The number of lines holding "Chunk" in the listing below is all you should give.

[Material supplied — start]

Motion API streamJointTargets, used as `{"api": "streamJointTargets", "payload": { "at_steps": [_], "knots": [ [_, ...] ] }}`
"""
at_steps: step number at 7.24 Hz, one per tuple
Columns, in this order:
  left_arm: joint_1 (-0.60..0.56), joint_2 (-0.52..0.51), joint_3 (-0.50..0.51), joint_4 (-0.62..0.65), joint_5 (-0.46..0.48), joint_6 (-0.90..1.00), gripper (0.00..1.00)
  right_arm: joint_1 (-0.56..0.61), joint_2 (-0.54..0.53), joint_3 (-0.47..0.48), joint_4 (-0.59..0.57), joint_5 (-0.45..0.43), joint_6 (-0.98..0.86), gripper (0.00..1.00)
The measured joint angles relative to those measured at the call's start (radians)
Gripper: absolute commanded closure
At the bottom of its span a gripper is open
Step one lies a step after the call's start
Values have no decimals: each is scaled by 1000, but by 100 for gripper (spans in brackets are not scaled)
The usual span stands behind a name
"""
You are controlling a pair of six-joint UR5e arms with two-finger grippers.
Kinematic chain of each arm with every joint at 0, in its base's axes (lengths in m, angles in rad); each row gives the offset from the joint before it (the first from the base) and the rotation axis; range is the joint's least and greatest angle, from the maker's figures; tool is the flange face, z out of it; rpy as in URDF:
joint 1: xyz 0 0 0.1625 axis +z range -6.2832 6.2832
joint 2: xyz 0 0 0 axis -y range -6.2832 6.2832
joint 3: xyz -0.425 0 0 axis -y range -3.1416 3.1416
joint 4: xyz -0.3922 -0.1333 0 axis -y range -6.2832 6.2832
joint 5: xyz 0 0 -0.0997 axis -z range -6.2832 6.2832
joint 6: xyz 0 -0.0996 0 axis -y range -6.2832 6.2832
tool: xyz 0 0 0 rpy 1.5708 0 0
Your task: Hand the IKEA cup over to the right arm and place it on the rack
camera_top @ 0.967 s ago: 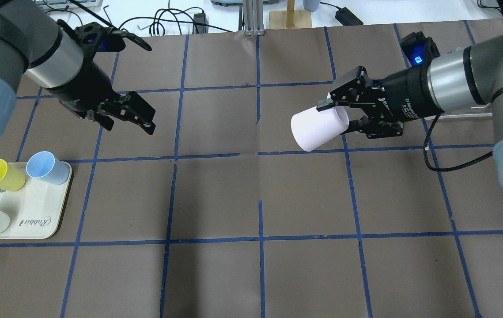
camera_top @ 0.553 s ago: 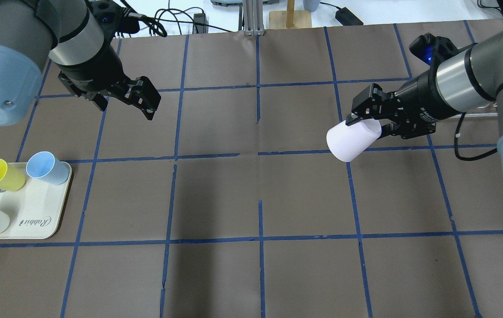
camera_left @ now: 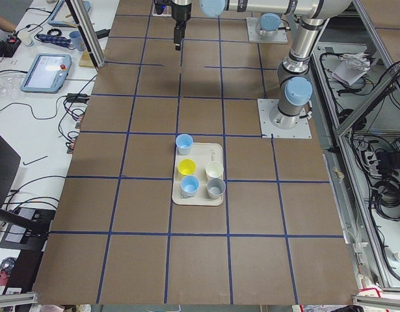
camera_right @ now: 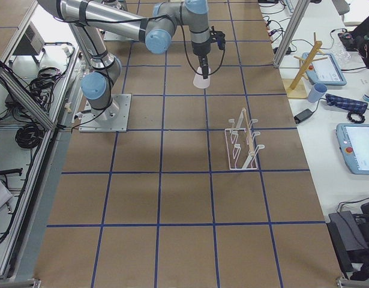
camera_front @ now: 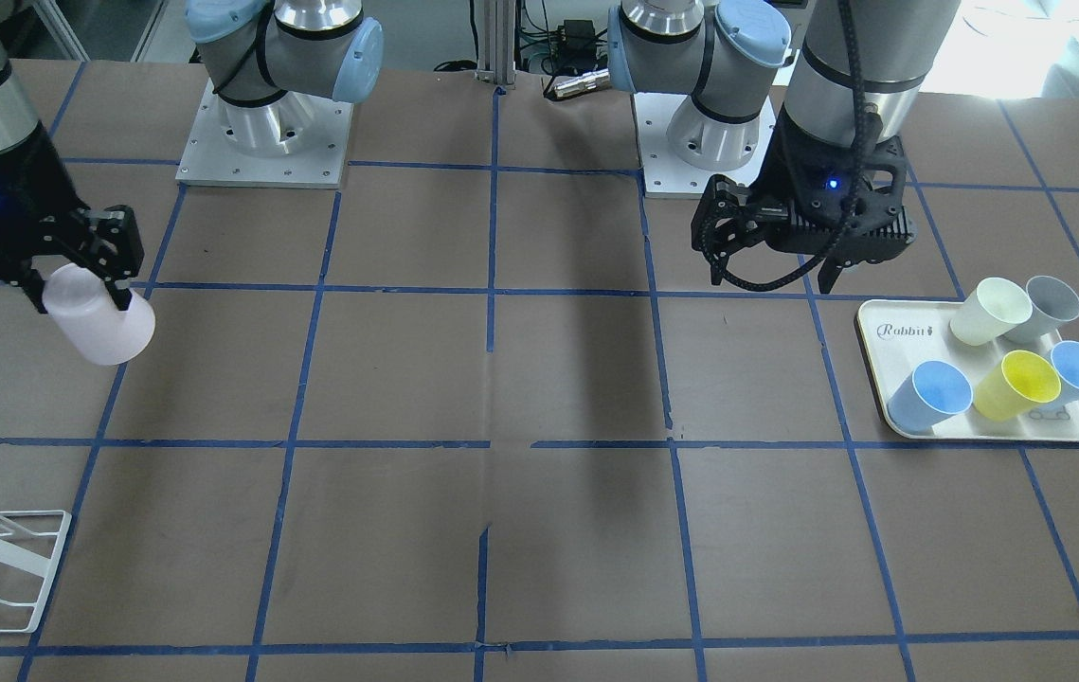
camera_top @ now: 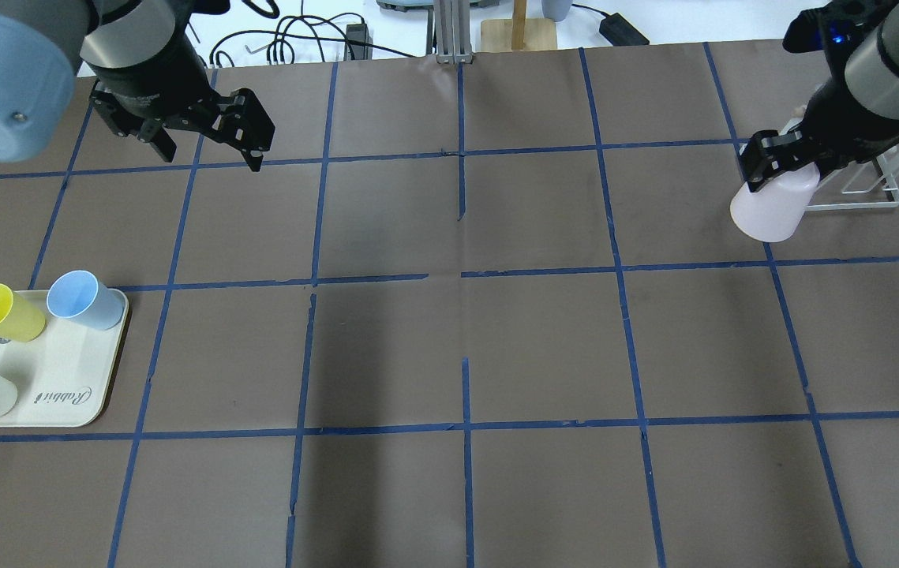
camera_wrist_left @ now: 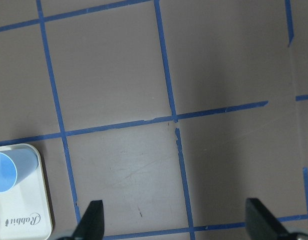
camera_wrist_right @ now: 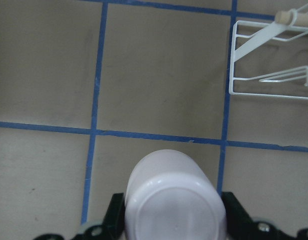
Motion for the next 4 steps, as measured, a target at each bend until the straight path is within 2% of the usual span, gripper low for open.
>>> {"api": "streamJointTargets", "payload": {
  "at_steps": [2, 4],
  "knots": [
    [-8, 12, -7, -12, 2, 13, 0, -79, 89, -58, -44, -5, -145, 75],
    [-2, 57, -49, -13, 1, 36, 0, -127, 150, -77, -114, 8, -231, 75]
  ]
}}
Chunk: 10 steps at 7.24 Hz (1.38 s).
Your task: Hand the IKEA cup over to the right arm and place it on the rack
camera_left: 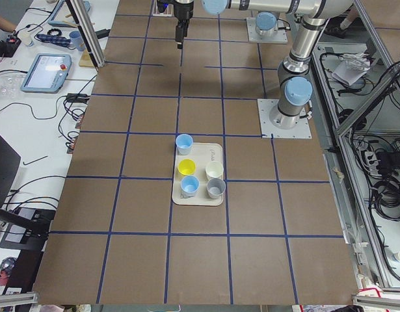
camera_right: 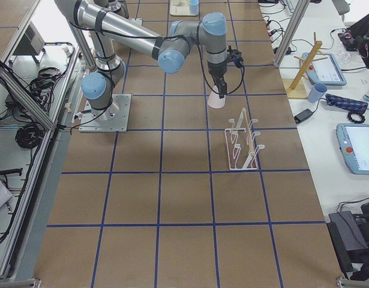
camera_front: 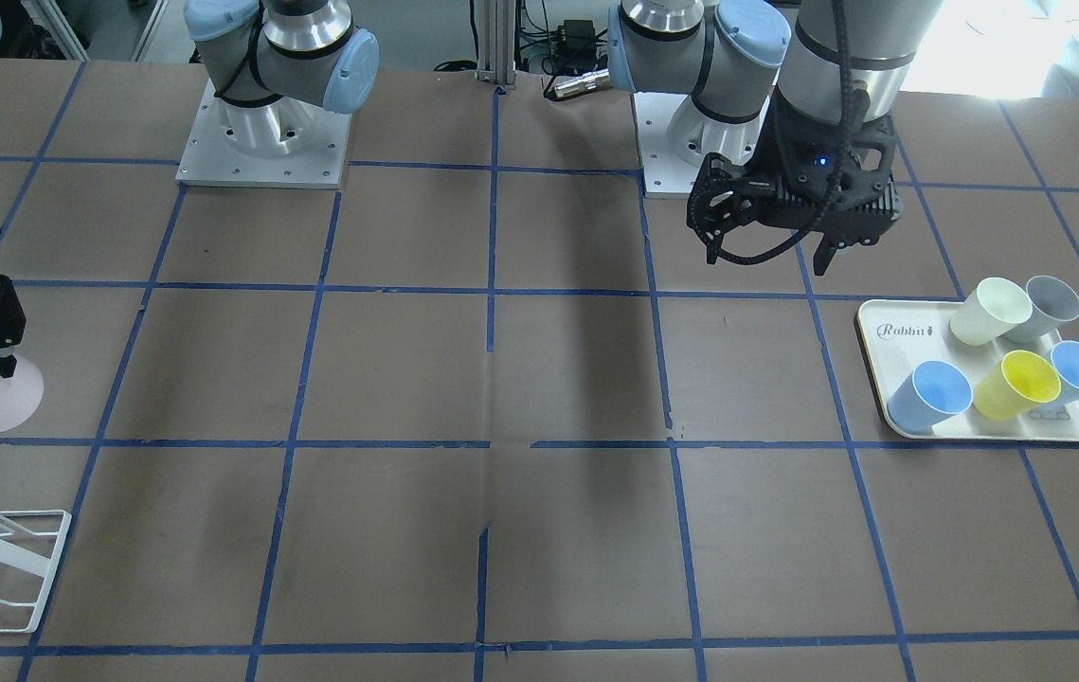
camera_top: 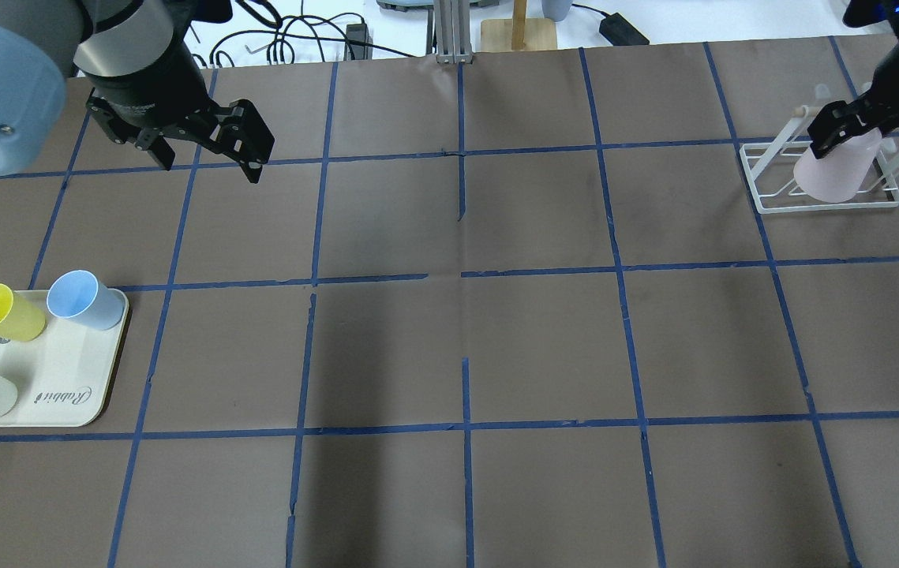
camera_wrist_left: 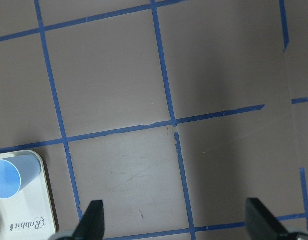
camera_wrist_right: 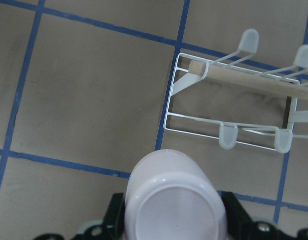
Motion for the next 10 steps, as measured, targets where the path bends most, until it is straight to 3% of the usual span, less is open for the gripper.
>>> {"api": "streamJointTargets", "payload": {
  "at_steps": [2, 10],
  "knots": [
    [13, 23, 0, -24, -18, -2, 0, -17, 33, -5, -64, 22, -21, 81],
    [43, 28, -1, -47, -49, -10, 0, -50, 139, -46, -167, 38, -77, 79]
  ]
}}
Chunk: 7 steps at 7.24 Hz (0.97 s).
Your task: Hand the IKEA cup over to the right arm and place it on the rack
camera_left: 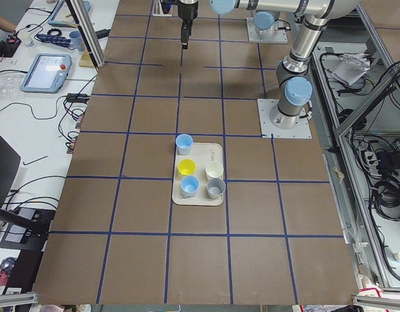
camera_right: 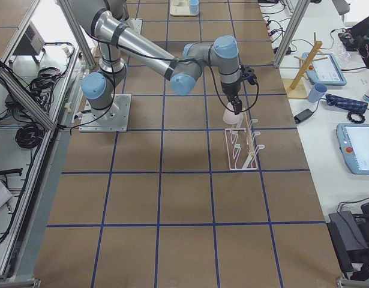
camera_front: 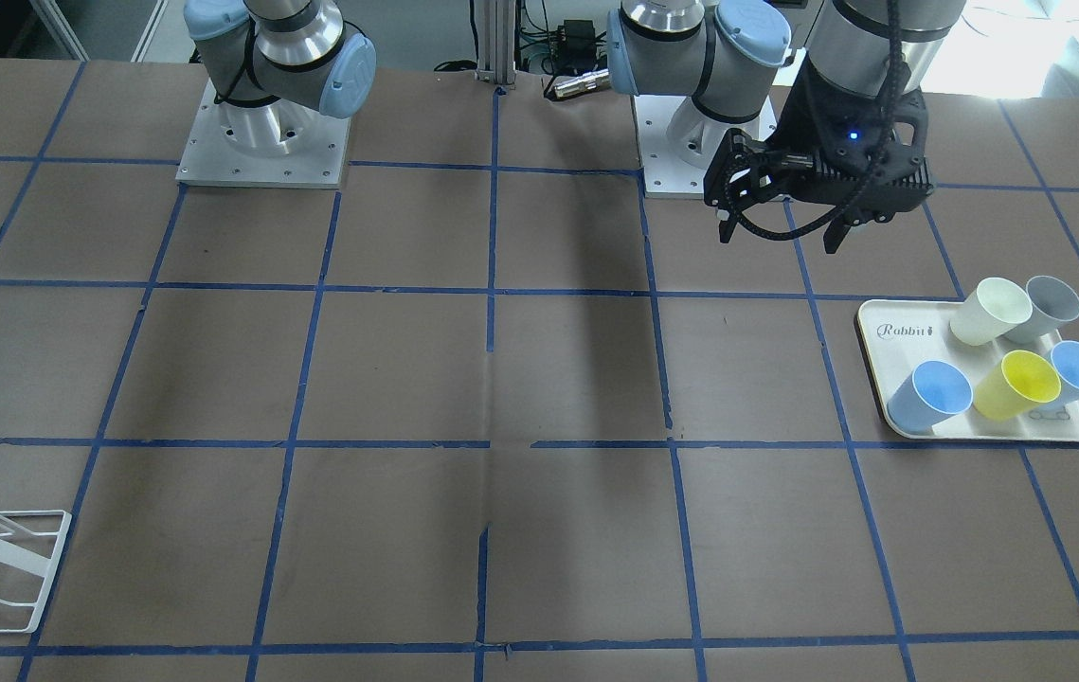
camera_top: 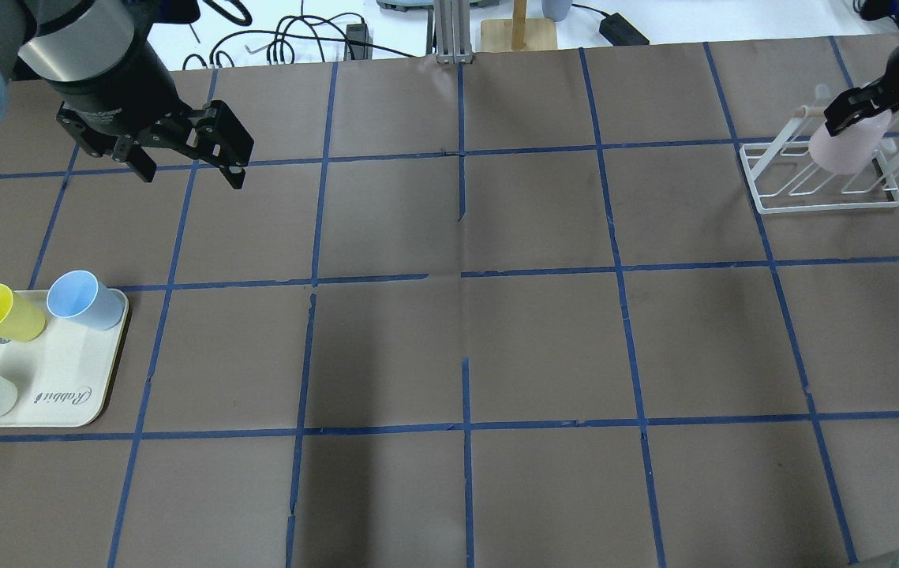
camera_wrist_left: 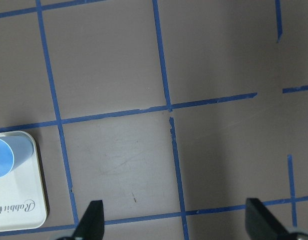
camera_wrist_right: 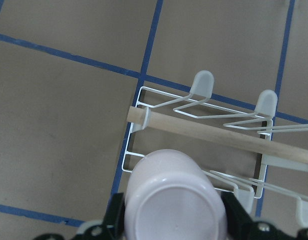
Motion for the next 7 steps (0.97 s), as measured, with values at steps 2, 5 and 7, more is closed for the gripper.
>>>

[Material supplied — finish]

_Your solution_
2